JAKARTA, Cobisnis.com – Pemerintah interim Venezuela membebaskan setidaknya empat warga negara Amerika Serikat yang sebelumnya dipenjara di negara tersebut, menurut sumber yang mengetahui masalah ini pada Selasa. Pembebasan ini menjadi yang pertama diketahui terhadap warga Amerika sejak tersingkirnya Nicolás Maduro, dan terjadi di tengah langkah pemerintah interim Venezuela yang dipimpin Delcy Rodríguez untuk membebaskan puluhan tahanan politik.
“Kami menyambut baik pembebasan warga Amerika yang ditahan di Venezuela,” ujar juru bicara Departemen Luar Negeri Amerika Serikat. “Ini merupakan langkah penting ke arah yang benar yang diambil oleh otoritas interim.”

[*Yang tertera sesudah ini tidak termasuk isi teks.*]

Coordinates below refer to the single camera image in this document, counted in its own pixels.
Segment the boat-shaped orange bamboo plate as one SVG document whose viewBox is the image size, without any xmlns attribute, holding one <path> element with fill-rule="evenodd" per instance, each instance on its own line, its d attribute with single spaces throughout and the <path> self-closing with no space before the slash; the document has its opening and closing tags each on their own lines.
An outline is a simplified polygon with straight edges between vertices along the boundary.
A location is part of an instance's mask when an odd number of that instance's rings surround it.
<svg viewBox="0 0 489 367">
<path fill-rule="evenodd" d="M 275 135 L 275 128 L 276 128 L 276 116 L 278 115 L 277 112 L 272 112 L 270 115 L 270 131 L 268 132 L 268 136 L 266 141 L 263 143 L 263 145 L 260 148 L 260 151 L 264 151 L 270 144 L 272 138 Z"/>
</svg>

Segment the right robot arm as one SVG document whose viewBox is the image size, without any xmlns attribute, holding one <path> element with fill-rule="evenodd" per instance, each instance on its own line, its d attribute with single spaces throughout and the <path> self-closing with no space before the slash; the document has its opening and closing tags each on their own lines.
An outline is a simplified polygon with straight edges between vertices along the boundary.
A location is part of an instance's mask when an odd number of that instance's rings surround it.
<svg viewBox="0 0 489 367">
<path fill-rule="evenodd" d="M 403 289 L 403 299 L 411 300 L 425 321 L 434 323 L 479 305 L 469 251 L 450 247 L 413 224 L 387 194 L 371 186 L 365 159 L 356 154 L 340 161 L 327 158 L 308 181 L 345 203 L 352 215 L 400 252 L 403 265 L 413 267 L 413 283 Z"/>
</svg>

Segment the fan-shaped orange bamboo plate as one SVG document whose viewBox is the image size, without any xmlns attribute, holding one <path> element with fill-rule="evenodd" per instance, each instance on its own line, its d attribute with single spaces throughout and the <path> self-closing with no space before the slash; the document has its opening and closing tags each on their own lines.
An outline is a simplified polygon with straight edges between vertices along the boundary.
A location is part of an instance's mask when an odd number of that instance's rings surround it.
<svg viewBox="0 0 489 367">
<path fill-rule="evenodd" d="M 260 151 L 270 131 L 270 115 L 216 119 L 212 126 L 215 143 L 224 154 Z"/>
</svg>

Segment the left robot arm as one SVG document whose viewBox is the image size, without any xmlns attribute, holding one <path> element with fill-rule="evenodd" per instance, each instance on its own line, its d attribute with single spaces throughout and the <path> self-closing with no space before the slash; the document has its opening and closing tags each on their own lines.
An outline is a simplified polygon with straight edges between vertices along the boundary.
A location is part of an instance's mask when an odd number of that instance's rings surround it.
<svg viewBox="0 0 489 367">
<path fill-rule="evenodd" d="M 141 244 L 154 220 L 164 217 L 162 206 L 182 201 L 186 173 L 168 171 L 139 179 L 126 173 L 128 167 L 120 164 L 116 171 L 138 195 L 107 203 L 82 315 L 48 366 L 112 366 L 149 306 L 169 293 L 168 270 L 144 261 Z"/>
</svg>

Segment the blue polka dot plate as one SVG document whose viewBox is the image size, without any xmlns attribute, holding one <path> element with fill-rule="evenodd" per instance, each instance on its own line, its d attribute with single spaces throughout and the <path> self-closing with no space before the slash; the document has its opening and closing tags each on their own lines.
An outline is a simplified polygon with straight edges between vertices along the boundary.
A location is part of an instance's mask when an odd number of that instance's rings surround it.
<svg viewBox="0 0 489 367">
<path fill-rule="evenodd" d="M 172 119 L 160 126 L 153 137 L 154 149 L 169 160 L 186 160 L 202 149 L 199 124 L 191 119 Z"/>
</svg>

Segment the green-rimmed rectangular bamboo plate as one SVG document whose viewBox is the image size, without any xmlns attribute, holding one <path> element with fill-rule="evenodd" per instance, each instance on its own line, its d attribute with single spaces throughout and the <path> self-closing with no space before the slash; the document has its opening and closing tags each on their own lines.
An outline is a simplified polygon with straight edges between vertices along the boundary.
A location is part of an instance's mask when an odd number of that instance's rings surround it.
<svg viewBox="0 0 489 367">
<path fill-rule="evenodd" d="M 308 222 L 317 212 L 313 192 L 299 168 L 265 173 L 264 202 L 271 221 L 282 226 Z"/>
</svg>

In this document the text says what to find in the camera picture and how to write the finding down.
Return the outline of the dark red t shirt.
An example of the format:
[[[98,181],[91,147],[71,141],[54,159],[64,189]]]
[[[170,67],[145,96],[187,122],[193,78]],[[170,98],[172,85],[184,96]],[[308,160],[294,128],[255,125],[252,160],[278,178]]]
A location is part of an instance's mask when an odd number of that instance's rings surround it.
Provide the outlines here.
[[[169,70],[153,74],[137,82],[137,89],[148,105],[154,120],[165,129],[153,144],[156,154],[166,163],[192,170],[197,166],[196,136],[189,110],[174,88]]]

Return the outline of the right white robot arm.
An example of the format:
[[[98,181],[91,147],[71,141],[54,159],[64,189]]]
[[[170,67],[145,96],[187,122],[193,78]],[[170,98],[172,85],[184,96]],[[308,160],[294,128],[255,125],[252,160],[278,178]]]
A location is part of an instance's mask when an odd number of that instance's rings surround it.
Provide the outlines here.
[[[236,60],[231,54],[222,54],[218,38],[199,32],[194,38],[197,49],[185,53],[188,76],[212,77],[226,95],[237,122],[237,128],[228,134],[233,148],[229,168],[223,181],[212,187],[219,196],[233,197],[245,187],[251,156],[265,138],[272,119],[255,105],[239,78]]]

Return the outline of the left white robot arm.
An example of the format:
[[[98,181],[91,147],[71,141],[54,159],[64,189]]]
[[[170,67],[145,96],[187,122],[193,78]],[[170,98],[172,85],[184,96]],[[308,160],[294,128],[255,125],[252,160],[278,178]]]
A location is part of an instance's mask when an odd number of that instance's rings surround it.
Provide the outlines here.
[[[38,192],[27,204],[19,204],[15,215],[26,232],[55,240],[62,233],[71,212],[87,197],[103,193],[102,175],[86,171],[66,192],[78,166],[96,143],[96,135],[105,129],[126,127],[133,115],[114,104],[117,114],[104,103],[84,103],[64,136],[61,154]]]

Sebuah tim dari Departemen Luar Negeri AS dilaporkan melakukan perjalanan ke Venezuela untuk membantu proses pembebasan tersebut. Sebelumnya, setidaknya lima warga Amerika diketahui telah ditahan di Venezuela dalam beberapa bulan terakhir. Pemerintahan Maduro memiliki sejarah panjang menahan warga Amerika untuk dijadikan alat tekanan politik terhadap pemerintah AS.
Pemerintah Amerika Serikat melalui pemerintahan Presiden Donald Trump terus menyerukan pembebasan seluruh tahanan politik di Venezuela. Hal itu menjadi salah satu dari sejumlah tuntutan kepada pemerintah interim, dengan AS menyatakan memiliki pengaruh ekonomi dan militer untuk mendorong kerja sama dari Rodríguez dan pemerintahannya.
Pekan lalu, Venezuela mulai membebaskan sejumlah tahanan terkenal, termasuk politisi oposisi, dalam langkah yang disebut pemerintah sebagai upaya “mencari perdamaian”. Namun, laju pembebasan dinilai jauh lebih lambat dari harapan banyak pihak, dengan ratusan keluarga masih menunggu anggota keluarganya dibebaskan.
Dari lebih dari 800 orang yang dianggap ditahan secara sewenang-wenang karena alasan politik, pemerintah baru membebaskan 56 orang hingga Senin malam, menurut organisasi hak asasi manusia Penal Forum.
Pada Minggu, Presiden AS Donald Trump menyatakan bahwa Venezuela telah “memulai proses pembebasan tahanan politik mereka secara besar-besaran”.
“Terima kasih! Saya berharap para tahanan itu ingat betapa beruntungnya mereka karena Amerika Serikat datang dan melakukan apa yang perlu dilakukan,” tulis Trump melalui Truth Social.